To characterize necrotizing autoimmune myopathy (NAM) patients with atypical clinical or histological features leading to diagnostic uncertainty and delays.

NAM is an immune-mediated myopathy typically presenting with progressive subacute weakness and characteristic myopathological findings. Atypical cases however can mimic other inherited or acquired myopathies, depriving patients of treatment.

We searched the medical records of Mayo Clinic in Rochester, MN for NAM patients evaluated between 2004 and 2019 and who either (a) previously carried a diagnosis of an inherited myopathy established on clinicopathological grounds or (b) whose muscle biopsies displayed atypical features suggestive of a different histologically-defined myopathy.

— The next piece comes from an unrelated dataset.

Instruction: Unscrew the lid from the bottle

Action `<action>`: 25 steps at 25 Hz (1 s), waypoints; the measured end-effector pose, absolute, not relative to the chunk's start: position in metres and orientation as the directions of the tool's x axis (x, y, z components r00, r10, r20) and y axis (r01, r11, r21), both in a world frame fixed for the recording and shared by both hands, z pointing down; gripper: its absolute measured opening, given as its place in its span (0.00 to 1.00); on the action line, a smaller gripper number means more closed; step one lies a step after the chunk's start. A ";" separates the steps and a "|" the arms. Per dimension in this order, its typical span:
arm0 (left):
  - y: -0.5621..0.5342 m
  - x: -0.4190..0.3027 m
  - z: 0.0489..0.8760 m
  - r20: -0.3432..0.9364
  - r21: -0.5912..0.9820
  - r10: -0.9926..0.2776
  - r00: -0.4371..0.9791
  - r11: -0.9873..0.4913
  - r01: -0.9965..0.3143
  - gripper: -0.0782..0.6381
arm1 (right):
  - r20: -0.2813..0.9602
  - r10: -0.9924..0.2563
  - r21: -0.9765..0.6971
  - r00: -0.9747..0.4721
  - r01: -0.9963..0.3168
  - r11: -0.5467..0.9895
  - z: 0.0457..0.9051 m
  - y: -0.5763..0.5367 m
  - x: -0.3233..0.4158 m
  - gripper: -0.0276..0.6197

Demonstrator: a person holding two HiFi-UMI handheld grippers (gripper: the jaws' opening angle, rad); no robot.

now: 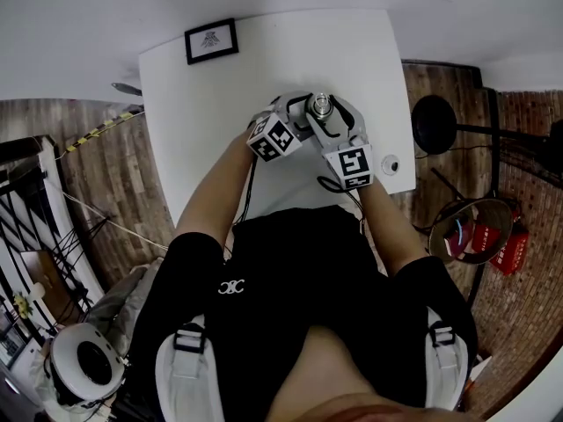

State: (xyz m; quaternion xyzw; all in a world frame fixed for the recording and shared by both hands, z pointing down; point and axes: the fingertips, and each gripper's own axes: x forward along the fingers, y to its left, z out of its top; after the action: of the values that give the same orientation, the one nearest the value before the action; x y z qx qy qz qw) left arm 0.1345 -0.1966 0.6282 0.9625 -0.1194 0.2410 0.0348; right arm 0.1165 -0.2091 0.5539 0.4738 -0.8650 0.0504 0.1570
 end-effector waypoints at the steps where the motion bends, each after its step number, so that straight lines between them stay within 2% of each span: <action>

Seven of 131 patients (5%) met inclusion criteria. One patient was previously reported. Of the remaining 6 patients, 2 were diagnosed with limb-girdle muscular dystrophy on the basis of a chronic progressive course of weakness and family history of myopathy or cardiomyopathy. The other 4 patients displayed atypical histological features (2 prominent mitochondrial abnormalities, 1 myofibrillar pathology and 1 granulomatous inflammation). Immunostaining of biopsies from 12 additional NAM patients did not identify myofibrillar pathology. The patient with granulomatous inflammation had a history of pulmonary sarcoidosis. In all patients with clinicopathological features suggestive of an inherited etiology, genetic testing was unrevealing. Antibodies against 3-hydroxy-3-methylglutaryl-CoA reductase or signal recognition particle were identified in 4 and 1 patients, respectively. A seronegative patient developed subacute weakness in the context of a newly diagnosed pancreatic neuroendocrine tumor. Four patients presented with slowly progressive weakness over 2-13 years, while weakness was subacute in 2 patients. All patients responded to immunomodulatory therapy.